===== Exercise data

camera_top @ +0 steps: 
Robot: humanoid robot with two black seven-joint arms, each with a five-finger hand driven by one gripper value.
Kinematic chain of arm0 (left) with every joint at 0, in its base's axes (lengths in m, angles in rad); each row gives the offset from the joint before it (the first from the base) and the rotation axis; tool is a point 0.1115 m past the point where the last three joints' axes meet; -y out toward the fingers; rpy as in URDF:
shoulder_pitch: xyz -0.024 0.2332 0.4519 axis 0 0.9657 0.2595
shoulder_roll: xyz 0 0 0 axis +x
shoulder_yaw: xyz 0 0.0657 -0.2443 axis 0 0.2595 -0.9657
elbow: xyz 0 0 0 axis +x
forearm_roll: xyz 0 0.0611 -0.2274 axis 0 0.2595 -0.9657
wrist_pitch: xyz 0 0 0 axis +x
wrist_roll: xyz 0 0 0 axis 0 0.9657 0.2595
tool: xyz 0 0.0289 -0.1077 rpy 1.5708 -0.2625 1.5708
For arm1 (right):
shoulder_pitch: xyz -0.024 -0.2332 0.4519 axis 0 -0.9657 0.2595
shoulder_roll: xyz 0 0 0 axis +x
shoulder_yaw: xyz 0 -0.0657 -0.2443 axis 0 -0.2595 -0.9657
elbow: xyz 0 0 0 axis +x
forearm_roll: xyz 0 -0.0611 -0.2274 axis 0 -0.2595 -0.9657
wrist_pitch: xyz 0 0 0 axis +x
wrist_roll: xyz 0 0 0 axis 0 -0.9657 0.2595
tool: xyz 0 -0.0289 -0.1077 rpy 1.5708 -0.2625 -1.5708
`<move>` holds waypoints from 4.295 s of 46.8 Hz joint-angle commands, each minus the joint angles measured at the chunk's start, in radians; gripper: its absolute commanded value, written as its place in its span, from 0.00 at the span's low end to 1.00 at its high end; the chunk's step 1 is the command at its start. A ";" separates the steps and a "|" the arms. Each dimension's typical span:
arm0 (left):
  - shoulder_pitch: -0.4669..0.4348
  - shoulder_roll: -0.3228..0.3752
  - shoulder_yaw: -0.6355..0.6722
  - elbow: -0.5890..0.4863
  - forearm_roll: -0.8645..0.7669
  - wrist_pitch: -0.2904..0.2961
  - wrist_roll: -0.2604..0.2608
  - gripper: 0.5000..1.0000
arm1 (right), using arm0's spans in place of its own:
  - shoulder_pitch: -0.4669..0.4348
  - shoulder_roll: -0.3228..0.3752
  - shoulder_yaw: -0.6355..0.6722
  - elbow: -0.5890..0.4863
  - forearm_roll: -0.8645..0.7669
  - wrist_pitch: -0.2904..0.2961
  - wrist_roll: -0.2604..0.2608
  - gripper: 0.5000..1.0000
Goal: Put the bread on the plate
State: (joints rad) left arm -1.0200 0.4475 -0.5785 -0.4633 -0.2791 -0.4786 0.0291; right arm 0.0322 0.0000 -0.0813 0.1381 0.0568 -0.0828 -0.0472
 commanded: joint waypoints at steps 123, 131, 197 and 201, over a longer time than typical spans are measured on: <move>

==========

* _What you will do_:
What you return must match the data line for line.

* _Response below_:
camera_top @ +0 steps: 
Robot: humanoid robot with two black seven-joint arms, each with a five-finger hand driven by one gripper value.
Kinematic chain of arm0 (left) with every joint at 0, in its base's axes (lengths in m, angles in rad); each row gives the offset from the joint before it (the first from the base) and the rotation axis; tool is a point 0.1115 m past the point where the last three joints' axes meet; -y out toward the fingers; rpy as in URDF:
shoulder_pitch: xyz -0.024 0.2332 0.4519 axis 0 0.9657 0.2595
shoulder_roll: xyz 0 0 0 axis +x
shoulder_yaw: xyz 0 0.0657 -0.2443 axis 0 0.2595 -0.9657
elbow: xyz 0 0 0 axis +x
forearm_roll: xyz 0 0.0611 -0.2274 axis 0 0.2595 -0.9657
wrist_pitch: xyz 0 0 0 axis +x
wrist_roll: xyz 0 0 0 axis 0 0.9657 0.2595
tool: xyz 0 0.0289 -0.1077 rpy 1.5708 -0.2625 1.5708
For arm1 (right):
shoulder_pitch: xyz -0.024 -0.2332 0.4519 axis 0 -0.9657 0.2595
shoulder_roll: xyz 0 0 0 axis +x
shoulder_yaw: xyz 0 -0.0657 -0.2443 axis 0 -0.2595 -0.9657
elbow: xyz 0 0 0 axis +x
forearm_roll: xyz 0 -0.0611 -0.2274 axis 0 -0.2595 -0.9657
wrist_pitch: xyz 0 0 0 axis +x
wrist_roll: xyz 0 0 0 axis 0 -0.9657 0.2595
tool: xyz 0 -0.0289 -0.1077 rpy 1.5708 -0.2625 -1.5708
`<move>` holds waypoints from 4.295 s of 46.8 Hz joint-angle commands, each minus the joint angles measured at the chunk's start, in radians; gripper: its absolute commanded value, written as its place in its span, from 0.00 at the span's low end to 1.00 at its high end; the chunk's step 1 is the command at its start. A ";" separates the steps and a "|" the arms. Each dimension's typical span:
arm0 (left):
  - shoulder_pitch: -0.4669..0.4348
  - shoulder_roll: -0.3228..0.3752
  - shoulder_yaw: -0.6355..0.6722
  - elbow: -0.5890..0.4863
  - forearm_roll: -0.8645..0.7669
  - wrist_pitch: -0.2904..0.2961
  - wrist_roll: -0.2604..0.2608
  - gripper: 0.5000..1.0000
arm1 (right), using arm0's spans in place of its own:
  - shoulder_pitch: -0.4669..0.4348
  - shoulder_roll: -0.3228..0.3752
  - shoulder_yaw: -0.6355..0.6722
  - elbow: -0.5890..0.4863
  - forearm_roll: -0.8645..0.7669
  - wrist_pitch: -0.2904..0.2961
  - wrist_roll: -0.2604..0.2608
  - gripper: 0.5000..1.0000
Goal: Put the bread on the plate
State: (joints rad) left arm -1.0200 0.4475 -0.5785 -0.4633 -0.2791 -0.4786 0.0291; right arm 0.0322 0.0000 -0.0813 0.1381 0.0568 -0.0828 -0.0472
 commanded: joint waypoints at steps 123, 131, 197 and 201, over a longer time than typical spans are measured on: <move>

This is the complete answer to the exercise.